「地味だが良質な社会派ドラマ。高い注目度も喜ばしい」ある町の高い煙突 AuVisさんの映画レビュー(感想・評価)
地味だが良質な社会派ドラマ。高い注目度も喜ばしい
新田次郎原作、仲代達矢出演など注目されるポイントはあれど、明治の山村で日立鉱山の出す煙害と闘った人々という基本的に地味なテーマ。それでも、公開2週目の週末(6/30)時点で注目作品ランキングで27位は頼もしい。こういう社会派の良作に観客が足を運ぶと、邦画の底上げにつながるはず。

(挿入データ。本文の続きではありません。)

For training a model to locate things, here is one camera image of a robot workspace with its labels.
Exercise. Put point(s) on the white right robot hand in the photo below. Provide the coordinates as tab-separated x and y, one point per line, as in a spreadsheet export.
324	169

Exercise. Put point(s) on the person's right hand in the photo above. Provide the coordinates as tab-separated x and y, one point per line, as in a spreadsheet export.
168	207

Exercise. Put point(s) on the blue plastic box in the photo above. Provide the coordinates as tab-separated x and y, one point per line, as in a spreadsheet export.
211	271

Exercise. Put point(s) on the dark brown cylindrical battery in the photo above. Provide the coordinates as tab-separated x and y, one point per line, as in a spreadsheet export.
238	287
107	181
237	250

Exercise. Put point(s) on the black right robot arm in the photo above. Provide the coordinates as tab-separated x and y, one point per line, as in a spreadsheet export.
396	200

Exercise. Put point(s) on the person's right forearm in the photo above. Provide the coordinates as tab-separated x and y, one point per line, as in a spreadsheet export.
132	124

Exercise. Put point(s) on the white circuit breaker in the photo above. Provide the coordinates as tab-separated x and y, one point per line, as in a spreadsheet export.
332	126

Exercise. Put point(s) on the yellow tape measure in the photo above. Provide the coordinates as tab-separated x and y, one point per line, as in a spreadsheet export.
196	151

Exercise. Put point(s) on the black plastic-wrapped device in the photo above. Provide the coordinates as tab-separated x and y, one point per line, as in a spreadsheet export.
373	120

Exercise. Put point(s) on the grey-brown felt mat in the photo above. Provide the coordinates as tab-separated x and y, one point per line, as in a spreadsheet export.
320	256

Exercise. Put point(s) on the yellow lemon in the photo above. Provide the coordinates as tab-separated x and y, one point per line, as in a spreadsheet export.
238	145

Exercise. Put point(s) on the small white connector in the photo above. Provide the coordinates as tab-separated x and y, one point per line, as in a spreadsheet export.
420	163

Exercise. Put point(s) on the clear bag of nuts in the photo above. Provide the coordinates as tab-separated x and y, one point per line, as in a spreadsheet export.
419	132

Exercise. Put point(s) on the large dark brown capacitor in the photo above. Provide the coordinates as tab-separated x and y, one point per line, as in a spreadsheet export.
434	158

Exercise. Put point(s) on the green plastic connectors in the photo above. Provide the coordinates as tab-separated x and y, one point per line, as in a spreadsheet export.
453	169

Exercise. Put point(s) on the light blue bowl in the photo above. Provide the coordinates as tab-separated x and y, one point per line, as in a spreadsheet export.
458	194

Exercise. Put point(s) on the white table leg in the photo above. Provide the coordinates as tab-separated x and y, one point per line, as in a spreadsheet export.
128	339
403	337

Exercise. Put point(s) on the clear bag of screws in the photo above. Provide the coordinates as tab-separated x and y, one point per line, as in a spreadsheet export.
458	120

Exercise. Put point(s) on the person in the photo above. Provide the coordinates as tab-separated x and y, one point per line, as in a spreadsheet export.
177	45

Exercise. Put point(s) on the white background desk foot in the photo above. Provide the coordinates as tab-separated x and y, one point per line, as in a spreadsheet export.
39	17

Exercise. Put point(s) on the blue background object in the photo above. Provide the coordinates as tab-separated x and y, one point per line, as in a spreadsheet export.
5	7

松村克弥監督の前作「サクラ花 桜花最期の特攻」を観たときは少ない予算での苦労を感じてしまったが、今作はぐっと予算規模が大きくなり、キャストも絵作りもスケールアップしていて嬉しい。話としても、住民対企業という二項対立に単純化するのではなく、鉱山会社の中の良識派と住民のリーダーが認め合って協力する筋や、村人も一枚岩ではなく多様な思いがあるなど、より複雑で豊かなドラマとなっている。
教育番組のようなナレーションと、演技が大きいこと、煙突建設の工程の描写が少ないことは、個人的に難点だと感じた。